Hello, Friends of the Skies & Waterways!
This is a long, and very image-heavy post. You will have the best experience reading it in the Substack mobile app or on the web. Your email provider will definitely cut it off.
Today I’m opening up my notebooks and showing you how I collect and process ideas. This post is a follow-up to an article I wrote on Medium (not paywalled if you use the link provided), which itself was an iteration of an earlier Weirdo Poetry newsletter post (paywalled). Usually, I paywall anything about my notebooks. However, I’m making this post available for everyone. Many of the linked posts will be payalled ones from the archives. Even the paywalled ones have a preview portion accessible to everyone. In the links section at the end of this post, I will mark which ones are paywalled.

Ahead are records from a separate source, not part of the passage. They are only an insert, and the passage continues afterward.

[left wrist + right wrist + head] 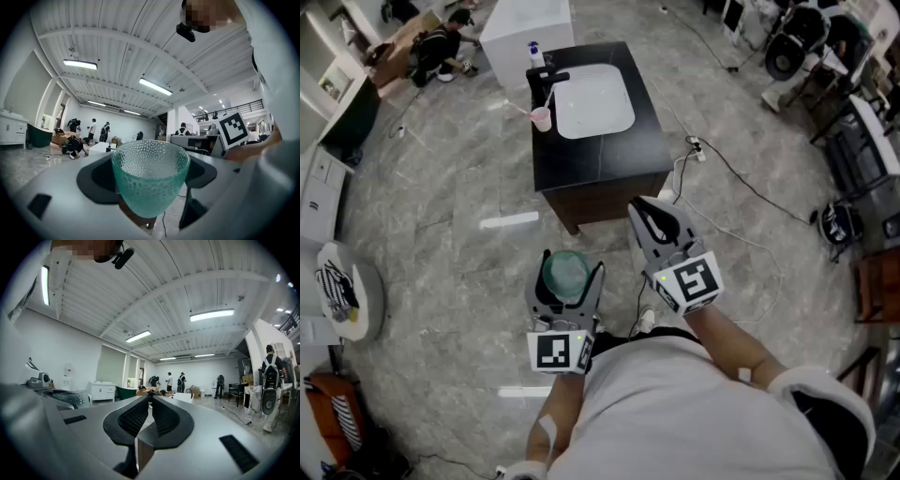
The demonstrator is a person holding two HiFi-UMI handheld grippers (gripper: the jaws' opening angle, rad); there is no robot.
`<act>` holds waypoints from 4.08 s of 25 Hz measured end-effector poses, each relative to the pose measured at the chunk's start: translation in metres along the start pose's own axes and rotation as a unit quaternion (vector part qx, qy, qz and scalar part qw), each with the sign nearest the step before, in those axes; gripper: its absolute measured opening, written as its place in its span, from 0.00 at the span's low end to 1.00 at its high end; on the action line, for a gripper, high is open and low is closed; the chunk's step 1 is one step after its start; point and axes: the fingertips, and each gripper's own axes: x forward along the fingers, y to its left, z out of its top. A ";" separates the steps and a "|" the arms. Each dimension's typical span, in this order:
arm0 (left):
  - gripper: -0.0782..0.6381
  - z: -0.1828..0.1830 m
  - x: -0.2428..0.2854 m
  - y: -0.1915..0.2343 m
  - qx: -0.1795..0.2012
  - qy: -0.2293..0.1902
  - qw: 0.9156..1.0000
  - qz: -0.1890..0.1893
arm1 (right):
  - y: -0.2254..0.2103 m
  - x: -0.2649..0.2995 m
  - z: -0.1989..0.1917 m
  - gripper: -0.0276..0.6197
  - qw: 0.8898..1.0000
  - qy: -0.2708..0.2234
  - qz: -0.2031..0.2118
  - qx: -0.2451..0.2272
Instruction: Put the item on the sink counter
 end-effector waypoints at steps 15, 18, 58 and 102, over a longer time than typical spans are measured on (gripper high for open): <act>0.66 0.003 0.003 -0.014 0.002 -0.003 1.000 -0.006 | -0.008 -0.015 0.004 0.13 1.000 -0.014 -0.002 0.014; 0.66 0.001 0.007 -0.017 0.002 -0.001 1.000 -0.006 | -0.013 -0.017 0.003 0.13 1.000 -0.012 -0.003 0.006; 0.66 -0.023 0.079 0.010 -0.018 -0.008 0.999 0.032 | -0.061 0.007 -0.023 0.13 0.999 0.033 0.022 0.002; 0.66 -0.044 0.167 0.112 -0.062 0.013 0.996 -0.060 | -0.053 0.156 -0.025 0.13 0.998 0.057 -0.017 -0.030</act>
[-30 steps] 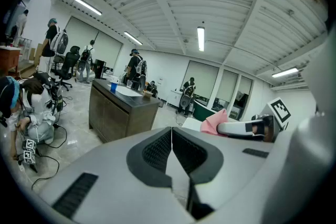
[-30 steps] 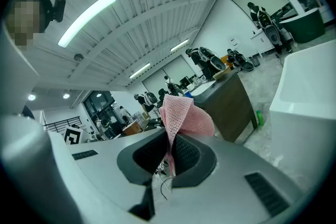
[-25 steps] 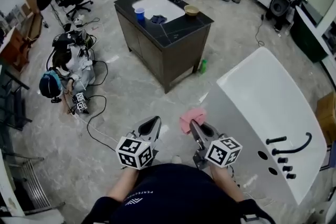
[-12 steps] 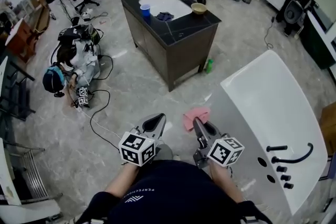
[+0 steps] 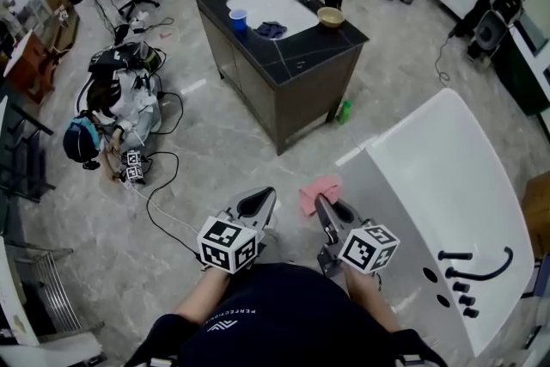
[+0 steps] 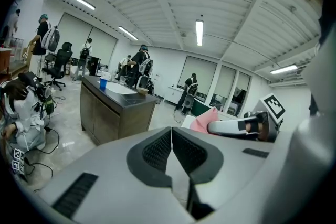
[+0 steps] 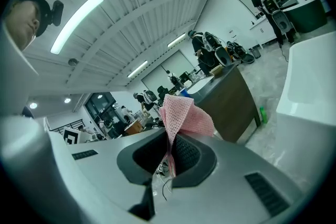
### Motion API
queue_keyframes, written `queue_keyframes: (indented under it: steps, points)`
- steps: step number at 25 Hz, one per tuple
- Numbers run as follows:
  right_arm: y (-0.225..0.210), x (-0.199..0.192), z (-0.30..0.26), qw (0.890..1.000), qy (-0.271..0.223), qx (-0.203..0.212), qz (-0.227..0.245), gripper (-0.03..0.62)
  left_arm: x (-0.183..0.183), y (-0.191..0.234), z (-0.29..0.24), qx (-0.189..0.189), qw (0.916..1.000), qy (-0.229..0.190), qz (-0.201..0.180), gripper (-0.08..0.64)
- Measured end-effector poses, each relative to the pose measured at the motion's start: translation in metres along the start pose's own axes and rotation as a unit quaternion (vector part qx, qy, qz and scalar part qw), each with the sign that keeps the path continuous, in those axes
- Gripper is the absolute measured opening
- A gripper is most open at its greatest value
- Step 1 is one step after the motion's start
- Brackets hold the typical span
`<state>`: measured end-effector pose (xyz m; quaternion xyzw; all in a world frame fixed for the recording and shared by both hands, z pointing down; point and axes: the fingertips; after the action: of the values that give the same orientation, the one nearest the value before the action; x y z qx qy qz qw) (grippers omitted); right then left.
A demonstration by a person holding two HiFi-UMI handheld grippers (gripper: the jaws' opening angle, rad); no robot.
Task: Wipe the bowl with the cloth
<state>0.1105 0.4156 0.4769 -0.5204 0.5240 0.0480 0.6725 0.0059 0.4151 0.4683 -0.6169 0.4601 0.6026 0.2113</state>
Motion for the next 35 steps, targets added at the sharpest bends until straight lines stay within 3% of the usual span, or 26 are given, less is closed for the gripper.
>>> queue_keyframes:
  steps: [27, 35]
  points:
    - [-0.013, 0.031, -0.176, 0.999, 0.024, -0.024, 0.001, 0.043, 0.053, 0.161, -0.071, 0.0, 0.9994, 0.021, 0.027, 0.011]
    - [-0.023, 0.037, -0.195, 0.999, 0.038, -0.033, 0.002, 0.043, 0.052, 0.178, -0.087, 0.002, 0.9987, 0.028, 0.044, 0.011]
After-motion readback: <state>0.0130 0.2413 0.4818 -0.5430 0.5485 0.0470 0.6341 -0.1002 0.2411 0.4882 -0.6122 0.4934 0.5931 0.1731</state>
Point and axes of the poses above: the fingertips, and each gripper's own axes: z backward along the fingers, y to its left, x out of its top, and after that the axes turned 9 degrees about -y, right-handed
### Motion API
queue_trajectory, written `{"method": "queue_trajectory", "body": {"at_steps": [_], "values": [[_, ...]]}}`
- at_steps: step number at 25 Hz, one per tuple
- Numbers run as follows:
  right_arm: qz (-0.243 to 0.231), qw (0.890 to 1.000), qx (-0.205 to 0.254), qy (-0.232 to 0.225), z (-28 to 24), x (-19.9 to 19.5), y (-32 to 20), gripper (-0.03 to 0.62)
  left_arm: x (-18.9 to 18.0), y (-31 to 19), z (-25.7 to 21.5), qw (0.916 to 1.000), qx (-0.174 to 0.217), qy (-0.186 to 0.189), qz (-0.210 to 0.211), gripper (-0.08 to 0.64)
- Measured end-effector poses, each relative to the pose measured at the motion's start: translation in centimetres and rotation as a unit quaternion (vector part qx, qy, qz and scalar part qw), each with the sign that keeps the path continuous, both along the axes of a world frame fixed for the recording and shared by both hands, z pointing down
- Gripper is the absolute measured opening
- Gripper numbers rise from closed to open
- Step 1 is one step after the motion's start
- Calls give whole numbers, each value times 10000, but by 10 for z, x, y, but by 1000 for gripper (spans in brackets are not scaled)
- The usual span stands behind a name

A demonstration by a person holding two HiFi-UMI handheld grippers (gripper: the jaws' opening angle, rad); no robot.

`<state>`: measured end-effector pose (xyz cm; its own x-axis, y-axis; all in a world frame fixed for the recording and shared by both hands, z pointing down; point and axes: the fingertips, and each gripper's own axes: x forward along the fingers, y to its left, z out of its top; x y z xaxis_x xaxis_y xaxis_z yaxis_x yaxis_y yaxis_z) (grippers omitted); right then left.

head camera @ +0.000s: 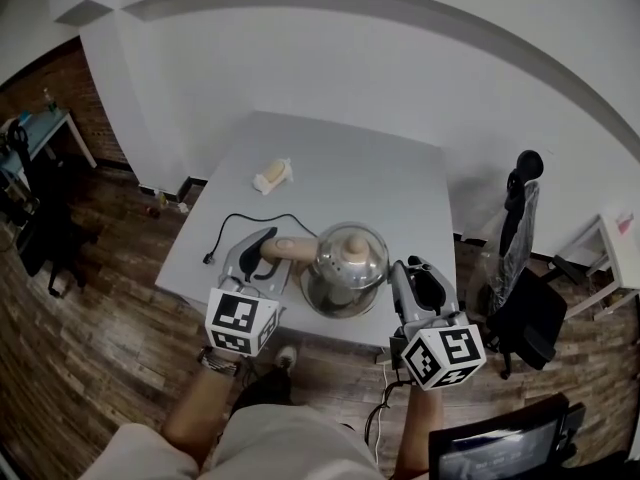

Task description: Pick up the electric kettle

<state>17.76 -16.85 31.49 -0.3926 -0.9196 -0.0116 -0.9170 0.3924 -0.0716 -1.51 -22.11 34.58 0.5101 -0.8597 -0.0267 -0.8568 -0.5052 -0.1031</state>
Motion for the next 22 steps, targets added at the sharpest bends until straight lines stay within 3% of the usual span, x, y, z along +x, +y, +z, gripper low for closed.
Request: {"method": "queue_trajectory", "body": {"at_steps": [13, 22], "values": [[-98, 9999, -98, 7, -9, -2, 24, 110, -3, 30, -8, 10000, 1, -10, -99, 138], [-158, 9998, -82, -29, -10, -26, 39, 110, -28, 48, -9, 9999, -22, -11, -109, 137]]}}
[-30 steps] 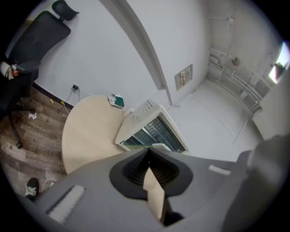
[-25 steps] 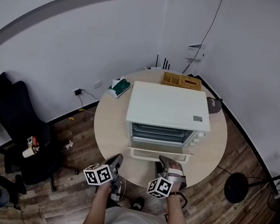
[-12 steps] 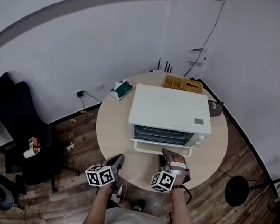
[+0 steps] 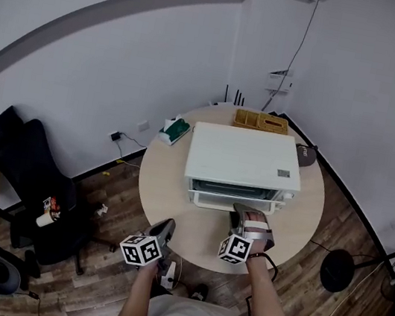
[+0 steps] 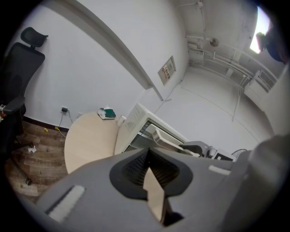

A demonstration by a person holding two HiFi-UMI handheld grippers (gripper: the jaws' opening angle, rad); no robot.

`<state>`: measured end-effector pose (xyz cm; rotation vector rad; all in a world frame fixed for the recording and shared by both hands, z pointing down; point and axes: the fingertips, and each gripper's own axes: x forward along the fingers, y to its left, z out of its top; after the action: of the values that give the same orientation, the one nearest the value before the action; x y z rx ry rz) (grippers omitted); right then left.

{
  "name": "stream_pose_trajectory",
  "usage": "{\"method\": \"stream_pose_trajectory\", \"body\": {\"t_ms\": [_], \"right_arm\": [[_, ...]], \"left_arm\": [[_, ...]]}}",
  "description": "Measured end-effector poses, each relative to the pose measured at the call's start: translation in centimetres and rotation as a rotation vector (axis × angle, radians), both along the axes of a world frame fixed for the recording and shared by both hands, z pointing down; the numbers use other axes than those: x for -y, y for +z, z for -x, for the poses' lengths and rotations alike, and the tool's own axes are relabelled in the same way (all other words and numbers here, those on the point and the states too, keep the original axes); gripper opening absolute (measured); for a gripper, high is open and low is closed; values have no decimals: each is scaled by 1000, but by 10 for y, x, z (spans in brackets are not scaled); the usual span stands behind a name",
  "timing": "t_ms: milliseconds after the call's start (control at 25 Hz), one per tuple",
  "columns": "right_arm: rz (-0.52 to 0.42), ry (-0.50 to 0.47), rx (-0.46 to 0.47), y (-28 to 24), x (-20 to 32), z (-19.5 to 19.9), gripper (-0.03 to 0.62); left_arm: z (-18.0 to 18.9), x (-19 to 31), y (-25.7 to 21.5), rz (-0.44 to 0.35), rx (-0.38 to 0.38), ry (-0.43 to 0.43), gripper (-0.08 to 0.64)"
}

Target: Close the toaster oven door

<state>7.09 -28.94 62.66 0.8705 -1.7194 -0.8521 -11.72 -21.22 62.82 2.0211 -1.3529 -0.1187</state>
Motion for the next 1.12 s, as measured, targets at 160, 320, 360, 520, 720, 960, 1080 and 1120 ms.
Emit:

I fundamentally changed how I use notebooks starting in January of 2023 and have continued to gain inspiration for other notebook uses from other creatives I have discovered on Substack. These changes to my notebook practices have supercharged my creativity and how I produce work.
As you will see below, my notebooks are messy and often ugly. It’s the freedom to be messy and ugly in my notebook pages that allows me to grow artistically and to later produce, what I hope are, beautiful works that help others find ways to “suck the marrow out of life.”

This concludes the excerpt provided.